_Task details_. Pick out each line below containing "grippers".
______
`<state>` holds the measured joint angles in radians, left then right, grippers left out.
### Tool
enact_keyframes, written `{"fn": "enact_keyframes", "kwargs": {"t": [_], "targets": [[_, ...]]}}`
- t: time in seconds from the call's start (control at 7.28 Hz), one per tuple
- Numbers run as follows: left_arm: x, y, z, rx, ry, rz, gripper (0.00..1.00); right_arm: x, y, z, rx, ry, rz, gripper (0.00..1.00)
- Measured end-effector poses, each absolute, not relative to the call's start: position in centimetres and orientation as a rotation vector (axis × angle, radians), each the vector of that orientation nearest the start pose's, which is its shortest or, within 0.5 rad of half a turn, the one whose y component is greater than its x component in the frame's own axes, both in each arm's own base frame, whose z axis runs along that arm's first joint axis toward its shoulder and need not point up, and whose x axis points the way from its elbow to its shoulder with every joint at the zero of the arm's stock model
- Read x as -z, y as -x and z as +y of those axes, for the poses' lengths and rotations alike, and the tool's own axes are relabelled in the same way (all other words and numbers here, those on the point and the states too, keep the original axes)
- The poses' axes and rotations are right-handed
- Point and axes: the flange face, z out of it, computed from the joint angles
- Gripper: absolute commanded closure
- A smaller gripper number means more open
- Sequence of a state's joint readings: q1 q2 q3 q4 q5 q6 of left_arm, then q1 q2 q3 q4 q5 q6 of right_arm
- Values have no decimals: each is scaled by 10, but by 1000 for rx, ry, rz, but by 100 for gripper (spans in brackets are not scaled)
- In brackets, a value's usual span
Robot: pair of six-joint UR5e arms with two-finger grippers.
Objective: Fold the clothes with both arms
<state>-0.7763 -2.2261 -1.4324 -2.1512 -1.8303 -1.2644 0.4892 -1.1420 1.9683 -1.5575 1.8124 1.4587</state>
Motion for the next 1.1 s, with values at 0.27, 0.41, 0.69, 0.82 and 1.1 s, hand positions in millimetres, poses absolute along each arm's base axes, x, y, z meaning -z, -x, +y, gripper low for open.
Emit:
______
_Exercise result_.
`<state>` holds the measured joint angles in radians, left then right, grippers left out.
Robot: pair of six-joint UR5e arms with two-finger grippers.

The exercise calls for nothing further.